Rainbow Chard Frittata
This recipe is made extra special with swiss chard from the farm garden wall.
1 teaspoon kosher salt
Freshly ground pepper
1 tablespoon olive oil
1 onion, thinly sliced
Approximately ½ bunch (5-7 leaves) of rainbow chard (remove stems)
Two garlic cloves
½ cup goat cheese
- Beat eggs in a large bowl.
- Turn on the broiler.
- Place a 10-inch skillet on medium heat and add olive oil and sliced onion.
- Sprinkle with ½ teaspoon salt and reduce heat to medium-low.

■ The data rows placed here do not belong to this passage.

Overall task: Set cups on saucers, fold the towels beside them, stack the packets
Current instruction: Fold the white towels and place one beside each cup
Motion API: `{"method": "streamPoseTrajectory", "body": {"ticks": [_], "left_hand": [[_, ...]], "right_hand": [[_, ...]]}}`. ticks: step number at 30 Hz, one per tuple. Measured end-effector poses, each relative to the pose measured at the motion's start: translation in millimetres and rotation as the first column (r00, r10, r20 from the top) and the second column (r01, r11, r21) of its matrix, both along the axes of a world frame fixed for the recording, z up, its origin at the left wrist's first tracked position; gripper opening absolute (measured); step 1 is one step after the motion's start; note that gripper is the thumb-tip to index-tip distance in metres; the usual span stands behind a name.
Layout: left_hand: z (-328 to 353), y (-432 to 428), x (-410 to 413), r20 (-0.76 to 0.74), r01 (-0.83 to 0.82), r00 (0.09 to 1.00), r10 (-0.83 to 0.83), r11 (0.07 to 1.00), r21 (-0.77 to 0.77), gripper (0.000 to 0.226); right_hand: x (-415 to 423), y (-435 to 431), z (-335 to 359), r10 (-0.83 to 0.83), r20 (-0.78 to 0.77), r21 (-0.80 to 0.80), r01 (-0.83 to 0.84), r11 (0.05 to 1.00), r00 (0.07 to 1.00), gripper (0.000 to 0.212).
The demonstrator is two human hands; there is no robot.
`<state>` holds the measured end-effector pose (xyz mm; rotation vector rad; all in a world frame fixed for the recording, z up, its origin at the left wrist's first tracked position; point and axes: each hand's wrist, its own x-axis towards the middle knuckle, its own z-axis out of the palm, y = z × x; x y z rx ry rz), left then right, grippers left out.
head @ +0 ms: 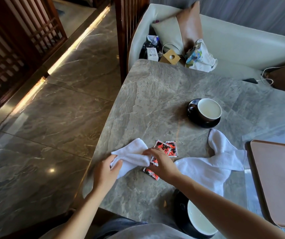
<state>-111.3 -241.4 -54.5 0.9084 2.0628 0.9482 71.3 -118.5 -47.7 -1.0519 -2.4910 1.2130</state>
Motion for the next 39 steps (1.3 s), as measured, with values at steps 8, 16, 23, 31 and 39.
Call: {"method": "streamPoseTrajectory", "body": {"ticks": [8,16,23,31,39], "left_hand": [[-4,-5,13,0.327,-0.107,0.941,0.088,0.993,0.040,0.023],[-22,0,6,0.283,-0.193,0.936,0.208,0.978,-0.081,0.026],[-23,7,-5,0.070,-0.165,0.983,0.172,0.982,-0.096,0.023],[6,10,4,-0.543,0.013,0.840,0.024,0.998,0.063,0.027],[2,7,36,-0.578,0.563,0.607,-0.545,0.809,-0.170,0.063]], "right_hand": [[-14,10,-7,-0.198,0.074,-0.098,0.205,0.974,0.977,0.016],[-26,14,-14,-0.210,0.268,0.089,0.193,0.977,0.940,0.023],[-38,15,-11,-0.237,0.228,0.138,0.210,0.968,0.944,0.019],[-45,13,-15,-0.307,0.257,0.166,0.271,0.948,0.916,0.023],[-44,13,-16,-0.275,0.239,0.144,0.246,0.958,0.931,0.026]]}}
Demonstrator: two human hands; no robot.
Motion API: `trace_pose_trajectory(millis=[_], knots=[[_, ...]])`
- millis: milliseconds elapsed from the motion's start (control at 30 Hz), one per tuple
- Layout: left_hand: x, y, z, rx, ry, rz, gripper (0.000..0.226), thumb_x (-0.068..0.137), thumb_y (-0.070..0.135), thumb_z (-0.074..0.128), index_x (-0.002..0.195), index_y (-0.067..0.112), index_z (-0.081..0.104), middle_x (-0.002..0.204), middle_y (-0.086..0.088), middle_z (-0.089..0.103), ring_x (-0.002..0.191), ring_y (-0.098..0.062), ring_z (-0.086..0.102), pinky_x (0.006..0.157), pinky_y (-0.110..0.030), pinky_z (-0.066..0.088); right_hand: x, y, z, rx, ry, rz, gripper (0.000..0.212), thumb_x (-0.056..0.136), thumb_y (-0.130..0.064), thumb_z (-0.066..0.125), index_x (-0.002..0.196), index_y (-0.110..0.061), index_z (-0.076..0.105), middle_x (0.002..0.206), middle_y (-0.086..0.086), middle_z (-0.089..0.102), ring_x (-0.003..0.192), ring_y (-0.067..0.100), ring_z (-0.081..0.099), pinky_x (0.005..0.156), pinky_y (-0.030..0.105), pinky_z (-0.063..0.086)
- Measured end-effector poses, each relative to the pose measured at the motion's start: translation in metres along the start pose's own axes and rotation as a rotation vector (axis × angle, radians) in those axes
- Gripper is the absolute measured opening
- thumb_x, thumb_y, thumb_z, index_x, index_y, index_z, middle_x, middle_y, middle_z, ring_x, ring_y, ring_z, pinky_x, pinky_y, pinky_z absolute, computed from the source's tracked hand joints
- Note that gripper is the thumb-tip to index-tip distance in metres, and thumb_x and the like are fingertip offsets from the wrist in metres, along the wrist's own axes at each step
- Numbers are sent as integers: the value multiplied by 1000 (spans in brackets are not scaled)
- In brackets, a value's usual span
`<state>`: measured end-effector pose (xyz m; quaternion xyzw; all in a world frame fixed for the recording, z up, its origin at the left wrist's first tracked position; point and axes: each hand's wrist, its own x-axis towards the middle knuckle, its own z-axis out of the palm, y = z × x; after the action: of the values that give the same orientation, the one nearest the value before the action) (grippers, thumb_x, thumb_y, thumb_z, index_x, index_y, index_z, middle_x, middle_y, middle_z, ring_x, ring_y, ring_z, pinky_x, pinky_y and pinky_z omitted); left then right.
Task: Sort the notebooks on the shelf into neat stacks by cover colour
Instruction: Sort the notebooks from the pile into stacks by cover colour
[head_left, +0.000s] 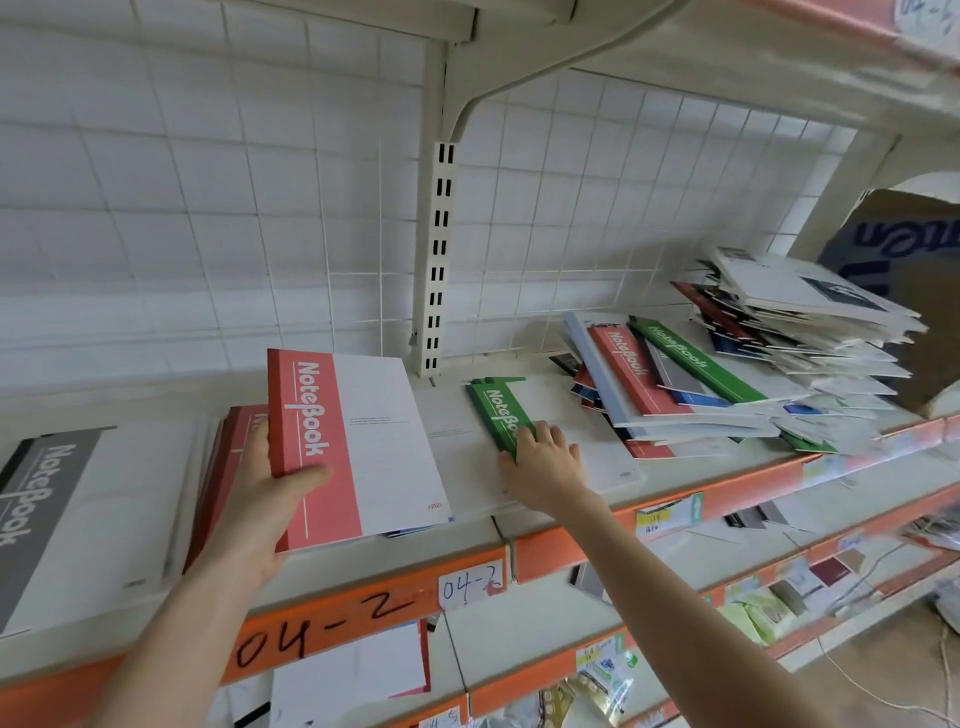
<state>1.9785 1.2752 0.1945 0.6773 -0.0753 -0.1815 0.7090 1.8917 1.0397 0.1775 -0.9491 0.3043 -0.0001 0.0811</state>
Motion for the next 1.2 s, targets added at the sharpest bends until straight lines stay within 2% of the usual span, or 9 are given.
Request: trace_pose_trajectory(millis=[167,400,500,600,733,800,933,1067,1200], knots=[[-1,0,2,-11,-1,2,49,90,-1,56,118,36,41,96,7,60,84,-13,58,62,-30,44,8,4,2,6,-3,2,46,95,-32,32,133,-6,37,143,12,32,133,29,25,106,45,23],[-4,2,-5,-22,11,-1,53,90,-5,52,127,32,43,101,2,61,91,-20,59,67,-33,47,11,-1,-4,38,-47,31,44,95,-30,33,129,-5,43,136,14,38,128,31,31,104,46,28],[-5,2,-9,-37,19,-8,60,88,-10,49,133,30,40,102,-1,61,92,-23,60,66,-33,47,5,-13,-14,253,78,-46,32,96,-24,36,107,0,55,111,15,54,103,29,50,82,33,42],[-6,2,-12,-47,13,-14,63,88,-11,49,135,30,39,103,-1,61,91,-21,59,67,-34,48,-10,-39,-23,510,176,-190,29,96,-15,41,99,7,61,89,15,60,79,26,53,63,28,36],[-7,1,-7,-63,-1,-8,58,88,-9,51,126,34,41,107,0,61,99,-24,59,73,-36,48,-17,-69,-29,848,-37,-156,17,94,-17,45,91,-6,58,78,9,59,66,21,56,56,21,40],[-8,2,-3,-63,-13,1,57,88,-8,52,122,36,40,108,1,61,97,-21,59,70,-33,47,-18,-74,-29,965,-147,-74,7,91,-13,52,95,-10,57,80,6,56,61,16,51,52,21,42],[-8,0,5,35,-35,30,53,89,-5,53,118,36,35,99,5,59,88,-13,59,63,-29,46,-16,-70,-24,967,-147,23,32,84,-5,57,115,-2,61,80,5,57,69,21,56,59,27,49],[-8,0,-1,154,44,116,56,87,-4,56,128,30,38,98,11,58,89,-7,58,65,-24,45,-16,-72,-21,1003,-173,3,23,88,-1,53,109,-4,61,72,1,57,59,13,58,55,24,53],[-8,1,-37,329,185,209,52,86,2,59,131,22,44,106,7,62,94,-15,62,73,-27,48,-12,-84,-14,878,-159,-70,35,91,-7,52,125,-6,52,81,3,60,58,10,57,58,23,48]])
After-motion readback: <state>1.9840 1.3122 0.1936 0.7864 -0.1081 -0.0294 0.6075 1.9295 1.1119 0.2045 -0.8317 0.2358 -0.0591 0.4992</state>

Stir until onions are soft and start to caramelize for about 20 minutes.
- Add Swiss chard and green garlic to the hot skillet and saute for a few minutes or until wilted.
- Season with the remaining 1/2 teaspoon salt and crank one or two cons of freshly ground pepper.
- Sour a little more olive oil to the poor in eggs and sprinkle cheese on top.
- Gently stir onions and greens together to combine with the egg and cheese mixture.
- Tilt pan around to distribute egg and tuck in edges with a spatula.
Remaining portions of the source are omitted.